What is being asked. From the first line of the listing below, retype each line up to and including the one with "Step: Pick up"; pictures stay out.

-.-.-

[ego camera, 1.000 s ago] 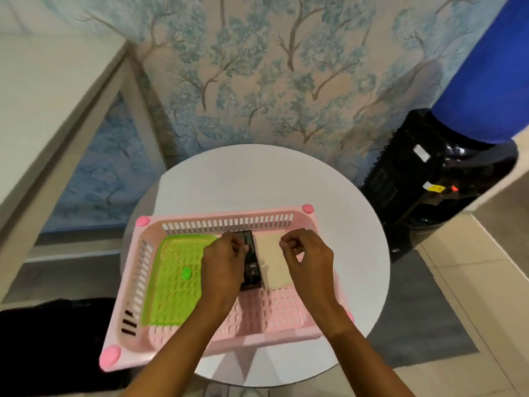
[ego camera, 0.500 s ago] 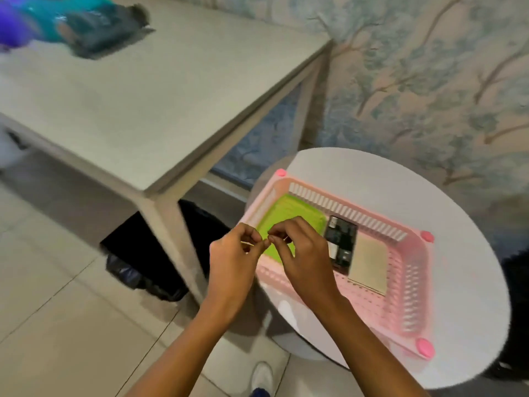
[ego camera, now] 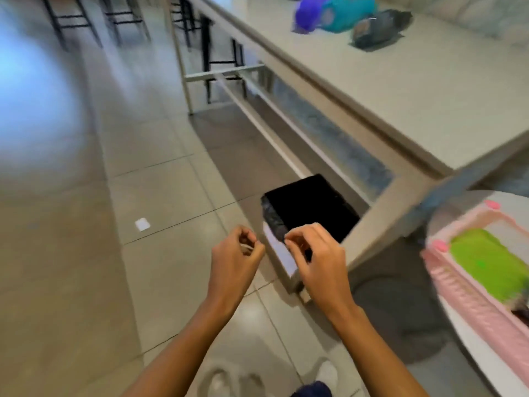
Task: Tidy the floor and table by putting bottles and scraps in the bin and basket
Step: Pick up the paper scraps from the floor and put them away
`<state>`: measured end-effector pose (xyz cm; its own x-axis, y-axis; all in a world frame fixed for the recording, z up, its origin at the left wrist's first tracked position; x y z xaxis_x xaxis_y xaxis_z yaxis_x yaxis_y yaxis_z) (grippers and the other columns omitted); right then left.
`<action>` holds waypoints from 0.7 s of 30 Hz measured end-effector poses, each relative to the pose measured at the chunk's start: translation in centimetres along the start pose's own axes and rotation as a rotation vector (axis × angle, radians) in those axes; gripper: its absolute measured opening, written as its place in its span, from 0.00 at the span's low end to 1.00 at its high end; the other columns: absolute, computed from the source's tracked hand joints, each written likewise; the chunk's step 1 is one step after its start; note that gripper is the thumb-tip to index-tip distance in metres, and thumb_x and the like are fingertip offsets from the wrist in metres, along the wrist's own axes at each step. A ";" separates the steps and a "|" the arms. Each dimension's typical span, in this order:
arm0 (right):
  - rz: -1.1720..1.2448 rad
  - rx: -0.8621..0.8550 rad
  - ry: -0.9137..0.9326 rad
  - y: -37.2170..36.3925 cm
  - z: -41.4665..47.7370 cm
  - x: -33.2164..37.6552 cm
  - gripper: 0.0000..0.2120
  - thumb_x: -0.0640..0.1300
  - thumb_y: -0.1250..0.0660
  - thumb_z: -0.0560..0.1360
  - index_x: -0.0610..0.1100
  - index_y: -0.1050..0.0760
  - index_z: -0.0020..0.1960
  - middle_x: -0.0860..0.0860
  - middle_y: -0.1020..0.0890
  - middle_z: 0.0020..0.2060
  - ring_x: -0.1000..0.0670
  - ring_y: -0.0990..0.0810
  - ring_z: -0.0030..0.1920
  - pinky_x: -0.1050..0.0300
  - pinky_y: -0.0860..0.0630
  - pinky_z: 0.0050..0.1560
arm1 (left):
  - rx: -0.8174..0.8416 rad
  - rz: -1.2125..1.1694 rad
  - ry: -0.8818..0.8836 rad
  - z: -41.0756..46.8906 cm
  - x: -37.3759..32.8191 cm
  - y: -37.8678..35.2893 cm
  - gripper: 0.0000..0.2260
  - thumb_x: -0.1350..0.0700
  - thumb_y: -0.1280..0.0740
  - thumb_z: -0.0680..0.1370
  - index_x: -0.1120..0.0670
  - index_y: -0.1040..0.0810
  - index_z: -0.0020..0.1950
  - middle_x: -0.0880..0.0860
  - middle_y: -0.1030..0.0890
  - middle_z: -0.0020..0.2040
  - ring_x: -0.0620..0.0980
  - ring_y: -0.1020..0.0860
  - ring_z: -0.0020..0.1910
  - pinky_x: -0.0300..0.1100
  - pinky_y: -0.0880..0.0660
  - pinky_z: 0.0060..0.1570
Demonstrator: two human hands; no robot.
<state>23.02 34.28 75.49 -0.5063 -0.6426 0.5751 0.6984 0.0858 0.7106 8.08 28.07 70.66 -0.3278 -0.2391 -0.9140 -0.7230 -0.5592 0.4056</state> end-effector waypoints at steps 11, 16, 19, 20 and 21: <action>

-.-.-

Result.
[ego camera, 1.000 s ago] 
[ego camera, 0.500 s ago] 
[ego camera, now] 
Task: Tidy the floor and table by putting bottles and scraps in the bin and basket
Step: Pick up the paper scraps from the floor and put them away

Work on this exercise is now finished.